Finding Structure in a Mishmash of Data

The power of entropy

One of the superpowers of mishmash io as a database is its ability to implement an entire algorithm that is written in your programming language (python, javascript, java, etc) and perform complicated computations over your datasets, guided by the principle of uncovering structure in the data.

Traditionally, complicated data analysis problems require that you (or rather your code) attempt to structure the data and then see what patterns (if any) that reveals, before changing the structure and then analysing again. Not only is this a long iterative process that involves a lot of data transfer back and forth between your database and your app, but it also requires some educated guesswork about where to start in structuring the data.

In a departure from this approach, mishmash io can apply algorithms that examine all possible data combinations and quantify the structure in terms of what we like to call entropy.

Entropy is a quantity that we’ve borrowed from thermodynamics, which can be loosely defined as the disorder of a system – in other words, a lack of structure. But in order to find the answer to a particular question, we need to look for structure – in other words, a reduction in entropy.

Once we have defined what we mean by a reduction in entropy, we can then program an algorithm to search all possible combinations of parameters and values to find the lowest value of this entropy quantity. By using a quantifiable measure of structure like this, there’s no chance for bias to subconsciously influence the interpretation of the data – the outcome is based on cold, hard mathematics.

To illustrate this, let’s develop a simple application that might appeal to a TV football commentator – finding interesting statistics about an ongoing match.

You know the sort of thing: Team A hasn’t won a game against team B in 10 years unless they scored during the first half, or Striker X has a poor scoring record against defenders Y and Z; all the tidbits of information that true sports fans find irresistable.

Let’s examine how we could develop a simple algorithm to extract such curiosities from historical data on football matches.

Desperately seeking structure

Obviously, the number one challenge is that we don’t know where in the data we should be looking – and a game of football generates a lot of potentially significant data:

  • which team is at home and which is playing away
  • team members selected for the match
  • goals scored in each half
  • number of free kicks, corners, yellow cards, red cards, substitutions
  • ...etc., etc., the list of potentially significant data can be very long

Any combination of any number of these parameters could potentially describe our interesting statistic – team A always wins if they score in the first half at home, for example. There are easily thousands upon thousands of parameters if you consider all the possible combinations.

The only thing we do know is that our interesting statistic is a repetitive outcome that leads to a single result – in this case, whether a team typically wins or typically loses.

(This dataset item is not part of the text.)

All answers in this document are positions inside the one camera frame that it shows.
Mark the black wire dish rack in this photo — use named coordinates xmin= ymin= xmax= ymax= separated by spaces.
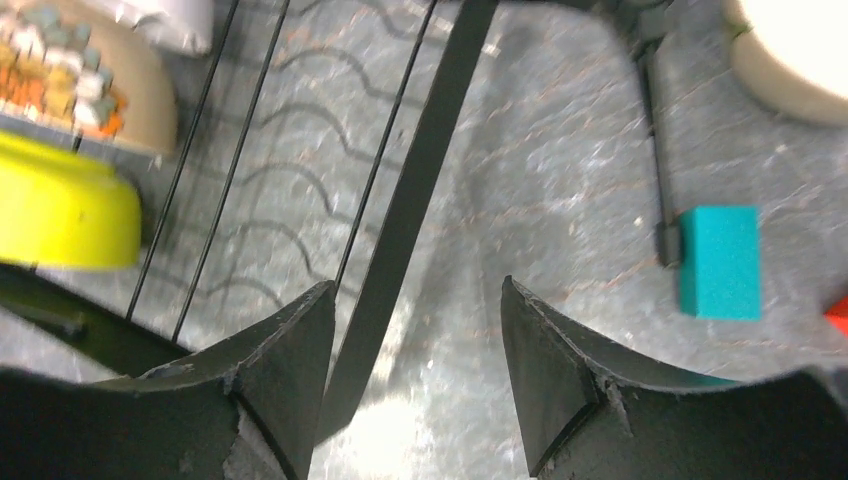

In other words, a pattern; some structure in the data. It is this pattern that we want our algorithm to find and then identify the set of circumstances (as expressed by parameters and their values) that cause it to occur most often.

This process – looking for parameters that give structure to data and scoring the results to find the highest measure of this structure – is ideally suited to Machine Learning.

  • we are searching for hidden structure in wins vs. defeats
  • entropy is telling us this is more structured than that
  • highly structured parameters are describing a repetitive outcome: a pattern
  • a pattern in wins vs. defeats is an interesting statistic

So let’s exploit this in a simple algorithm in mishmash io.

Structuring the algorithm

Let’s keep this (relatively) simple for now and focus on the factors that influence the most important aspect of football – whether a team is likely to win or lose an upcoming fixture. (We’ll ignore draws as it keeps the maths simpler – and anyway, they’re often boring.)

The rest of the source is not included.